REQUIRED ACTION >> Each line of the material beneath should be duplicated exactly.
- - - - -
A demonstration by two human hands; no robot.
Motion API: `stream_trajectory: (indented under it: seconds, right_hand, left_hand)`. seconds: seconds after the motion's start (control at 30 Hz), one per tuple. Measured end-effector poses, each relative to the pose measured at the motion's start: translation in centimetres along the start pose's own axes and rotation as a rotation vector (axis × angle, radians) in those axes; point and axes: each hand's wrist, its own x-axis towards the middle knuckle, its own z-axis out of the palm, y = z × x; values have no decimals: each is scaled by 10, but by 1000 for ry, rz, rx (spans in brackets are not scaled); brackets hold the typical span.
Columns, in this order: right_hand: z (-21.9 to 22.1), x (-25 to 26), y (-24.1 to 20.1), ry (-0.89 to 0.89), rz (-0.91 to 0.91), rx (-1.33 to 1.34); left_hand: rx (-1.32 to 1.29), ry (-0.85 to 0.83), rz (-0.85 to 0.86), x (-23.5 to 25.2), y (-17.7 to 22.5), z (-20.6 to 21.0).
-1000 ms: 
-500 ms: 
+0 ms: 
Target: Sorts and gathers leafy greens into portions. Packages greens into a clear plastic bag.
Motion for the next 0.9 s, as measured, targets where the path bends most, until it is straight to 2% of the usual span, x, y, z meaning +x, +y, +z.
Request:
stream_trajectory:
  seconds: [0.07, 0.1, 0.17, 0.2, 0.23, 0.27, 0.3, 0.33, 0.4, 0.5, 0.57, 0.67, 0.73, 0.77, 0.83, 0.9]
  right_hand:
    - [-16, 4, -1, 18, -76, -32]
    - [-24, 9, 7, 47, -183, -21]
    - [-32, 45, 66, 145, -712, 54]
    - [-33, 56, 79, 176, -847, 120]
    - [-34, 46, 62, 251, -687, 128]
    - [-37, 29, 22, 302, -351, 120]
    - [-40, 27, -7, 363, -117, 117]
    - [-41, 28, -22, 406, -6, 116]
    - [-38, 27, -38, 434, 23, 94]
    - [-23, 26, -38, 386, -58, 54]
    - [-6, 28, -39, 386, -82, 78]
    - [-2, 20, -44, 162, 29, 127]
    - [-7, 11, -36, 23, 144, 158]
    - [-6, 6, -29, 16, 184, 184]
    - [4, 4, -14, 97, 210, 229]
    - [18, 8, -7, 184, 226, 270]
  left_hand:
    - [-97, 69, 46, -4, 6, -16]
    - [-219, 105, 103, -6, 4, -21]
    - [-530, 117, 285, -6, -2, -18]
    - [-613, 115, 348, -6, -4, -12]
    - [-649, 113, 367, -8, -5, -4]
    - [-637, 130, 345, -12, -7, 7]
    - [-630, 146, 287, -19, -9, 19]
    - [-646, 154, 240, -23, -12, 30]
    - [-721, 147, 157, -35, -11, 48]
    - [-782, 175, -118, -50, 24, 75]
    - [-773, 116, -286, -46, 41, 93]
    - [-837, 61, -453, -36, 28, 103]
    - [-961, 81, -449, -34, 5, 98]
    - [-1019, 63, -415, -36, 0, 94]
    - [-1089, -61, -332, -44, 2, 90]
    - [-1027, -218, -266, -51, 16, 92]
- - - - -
RESPONSE TO THIS TASK >>
A demonstration by two human hands; no robot.
Motion API: `stream_trajectory: (indented under it: seconds, right_hand, left_hand)`. seconds: seconds after the motion's start (control at 30 Hz), one per tuple. Measured end-effector poses, each relative to the pose measured at the motion's start: translation in centimetres along the start pose's own axes and rotation as a rotation vector (axis × angle, radians) in those axes; point and axes: each hand's wrist, its own x-axis towards the middle knuckle, its own z-axis out of the palm, y = z × x; values have no decimals: each is scaled by 10, but by 1000 for ry, rz, rx (spans in brackets are not scaled); brackets hold the typical span.
Columns, in this order: right_hand: z (-21.9 to 22.1), x (-25 to 26), y (-24.1 to 20.1), ry (-0.89 to 0.89), rz (-0.91 to 0.91), rx (-1.33 to 1.34); left_hand: rx (-1.32 to 1.29), ry (-0.85 to 0.83), rz (-0.85 to 0.86), x (-23.5 to 25.2), y (-17.7 to 22.5), z (-20.6 to 21.0).
-1000 ms: 
-500 ms: 
+0 ms: 
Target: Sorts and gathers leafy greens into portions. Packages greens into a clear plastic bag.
Motion for the next 0.9 s, as measured, targets where the path bends most, until it is straight to 2% of the usual span, x, y, z meaning +x, +y, +z.
Request:
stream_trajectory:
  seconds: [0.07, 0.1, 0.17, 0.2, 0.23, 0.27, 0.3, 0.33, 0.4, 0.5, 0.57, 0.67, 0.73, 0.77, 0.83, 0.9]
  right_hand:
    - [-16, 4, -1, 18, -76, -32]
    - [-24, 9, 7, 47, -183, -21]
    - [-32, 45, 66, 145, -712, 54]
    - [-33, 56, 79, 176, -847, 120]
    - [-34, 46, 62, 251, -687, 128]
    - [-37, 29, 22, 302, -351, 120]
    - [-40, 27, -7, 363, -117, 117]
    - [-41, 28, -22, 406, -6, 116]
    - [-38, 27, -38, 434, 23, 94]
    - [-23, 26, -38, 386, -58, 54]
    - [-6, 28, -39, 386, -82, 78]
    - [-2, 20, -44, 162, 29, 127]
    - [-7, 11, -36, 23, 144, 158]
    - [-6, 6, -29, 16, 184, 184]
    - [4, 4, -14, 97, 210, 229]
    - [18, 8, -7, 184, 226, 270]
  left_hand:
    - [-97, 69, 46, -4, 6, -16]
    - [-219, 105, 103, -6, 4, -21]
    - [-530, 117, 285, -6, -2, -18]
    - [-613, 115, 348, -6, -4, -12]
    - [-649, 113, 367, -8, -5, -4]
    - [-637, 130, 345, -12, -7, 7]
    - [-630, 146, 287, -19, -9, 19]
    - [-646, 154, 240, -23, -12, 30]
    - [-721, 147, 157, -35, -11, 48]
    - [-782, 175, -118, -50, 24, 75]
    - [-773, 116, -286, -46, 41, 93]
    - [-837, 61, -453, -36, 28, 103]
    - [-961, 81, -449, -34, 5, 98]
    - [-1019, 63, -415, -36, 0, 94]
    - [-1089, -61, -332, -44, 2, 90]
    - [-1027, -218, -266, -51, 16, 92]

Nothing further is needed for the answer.